> **Given data**
· · · · ·

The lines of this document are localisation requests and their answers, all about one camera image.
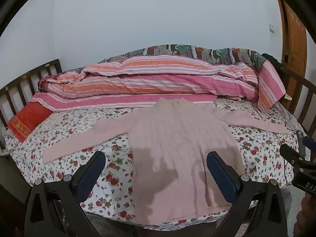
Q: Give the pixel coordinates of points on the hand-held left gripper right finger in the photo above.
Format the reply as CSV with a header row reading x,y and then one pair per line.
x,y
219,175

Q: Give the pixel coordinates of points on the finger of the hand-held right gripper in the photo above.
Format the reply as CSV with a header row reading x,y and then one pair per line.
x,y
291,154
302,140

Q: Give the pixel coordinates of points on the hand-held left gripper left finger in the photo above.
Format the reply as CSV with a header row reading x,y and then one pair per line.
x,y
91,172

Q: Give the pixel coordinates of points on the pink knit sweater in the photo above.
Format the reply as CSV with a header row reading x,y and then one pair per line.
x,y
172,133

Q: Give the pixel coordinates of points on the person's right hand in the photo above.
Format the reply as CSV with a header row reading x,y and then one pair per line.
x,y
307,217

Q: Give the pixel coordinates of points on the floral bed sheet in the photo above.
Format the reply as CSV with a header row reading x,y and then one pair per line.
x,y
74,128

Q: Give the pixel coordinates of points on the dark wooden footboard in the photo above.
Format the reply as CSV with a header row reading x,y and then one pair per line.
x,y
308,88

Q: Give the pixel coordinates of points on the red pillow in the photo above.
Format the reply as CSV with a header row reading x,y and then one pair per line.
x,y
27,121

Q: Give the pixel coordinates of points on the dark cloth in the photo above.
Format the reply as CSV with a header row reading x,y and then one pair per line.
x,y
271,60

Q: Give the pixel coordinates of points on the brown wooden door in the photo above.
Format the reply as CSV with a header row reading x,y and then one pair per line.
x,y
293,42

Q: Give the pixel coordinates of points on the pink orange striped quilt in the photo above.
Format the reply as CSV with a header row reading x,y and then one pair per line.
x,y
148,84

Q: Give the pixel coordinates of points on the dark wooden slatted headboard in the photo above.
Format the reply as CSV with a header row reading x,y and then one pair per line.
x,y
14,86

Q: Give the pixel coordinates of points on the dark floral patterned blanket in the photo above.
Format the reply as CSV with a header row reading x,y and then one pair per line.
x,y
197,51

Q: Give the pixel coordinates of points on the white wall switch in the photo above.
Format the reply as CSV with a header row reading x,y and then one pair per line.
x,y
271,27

· · · · ·

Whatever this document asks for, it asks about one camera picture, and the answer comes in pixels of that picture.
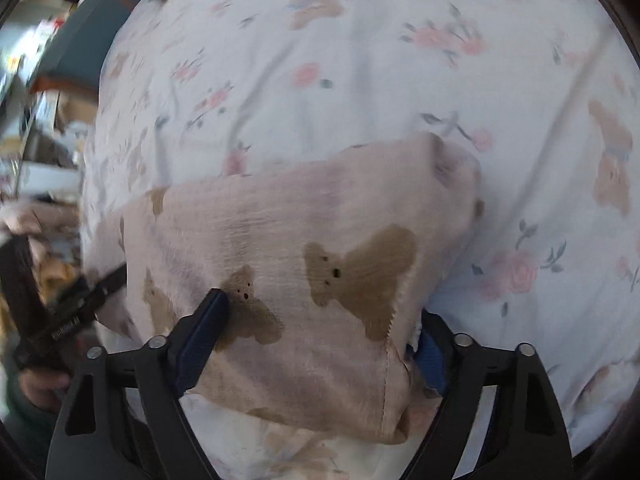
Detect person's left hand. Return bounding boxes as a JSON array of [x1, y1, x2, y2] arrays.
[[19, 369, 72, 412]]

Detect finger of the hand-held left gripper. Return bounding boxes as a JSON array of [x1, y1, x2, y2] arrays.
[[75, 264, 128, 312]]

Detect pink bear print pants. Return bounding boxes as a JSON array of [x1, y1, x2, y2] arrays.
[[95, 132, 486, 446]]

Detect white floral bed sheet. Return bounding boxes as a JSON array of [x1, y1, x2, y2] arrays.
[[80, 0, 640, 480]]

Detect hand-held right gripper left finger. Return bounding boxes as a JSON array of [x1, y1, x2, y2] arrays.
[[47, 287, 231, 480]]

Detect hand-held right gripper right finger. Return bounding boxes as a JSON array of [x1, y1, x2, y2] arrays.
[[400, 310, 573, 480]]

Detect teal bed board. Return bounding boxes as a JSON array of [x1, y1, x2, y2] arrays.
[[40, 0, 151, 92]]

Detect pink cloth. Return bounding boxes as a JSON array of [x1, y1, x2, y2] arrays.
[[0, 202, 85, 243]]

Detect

· · · · ·

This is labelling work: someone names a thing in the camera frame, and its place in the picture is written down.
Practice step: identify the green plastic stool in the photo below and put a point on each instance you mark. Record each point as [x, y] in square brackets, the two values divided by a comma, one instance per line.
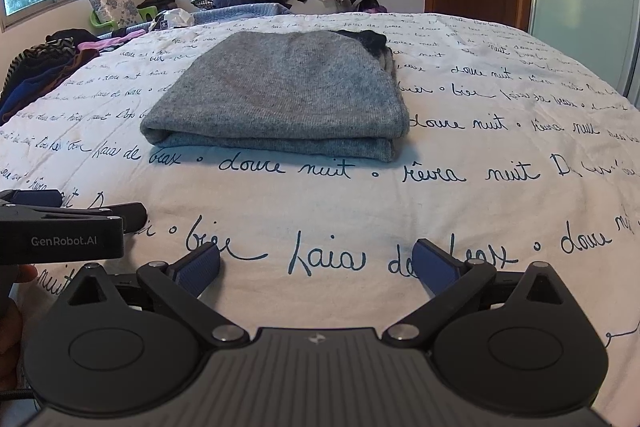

· · · · ·

> **Exercise prompt**
Leaving each picture behind, please give again exactly the lines above from the one with "The lines of" through the one with "Q: Give the pixel coordinates of points on the red", both included, and no others.

> **Written answer**
The lines of this document are localisation requests and their answers, all about one camera image.
Q: Give the pixel coordinates of points on the hand-held left gripper right finger in the photo above.
Format the reply as CSV with a header row reading x,y and then one pair per line.
x,y
219,175

Q: Give the pixel coordinates of points on the finger of the hand-held right gripper in the photo above.
Format the reply as CSV with a header row reading x,y and then one pair per line.
x,y
291,154
302,140

Q: Give the pixel coordinates of points on the hand-held left gripper left finger in the photo above.
Format the reply as CSV with a header row reading x,y and then one pair per line.
x,y
91,172

Q: Give the pixel coordinates of points on the pink knit sweater in the photo above.
Format the reply as CSV with a header row reading x,y and then one pair per line.
x,y
172,133

Q: Give the pixel coordinates of points on the person's right hand in the photo above.
Format the reply as CSV with a header row reading x,y and then one pair per line.
x,y
307,217

Q: Give the pixel coordinates of points on the floral bed sheet in the photo above.
Format the reply as CSV with a header row reading x,y and then one pair per line.
x,y
74,128

Q: Give the pixel coordinates of points on the dark wooden footboard in the photo above.
Format the reply as CSV with a header row reading x,y and then one pair per line.
x,y
308,88

Q: Give the pixel coordinates of points on the red pillow in the photo above.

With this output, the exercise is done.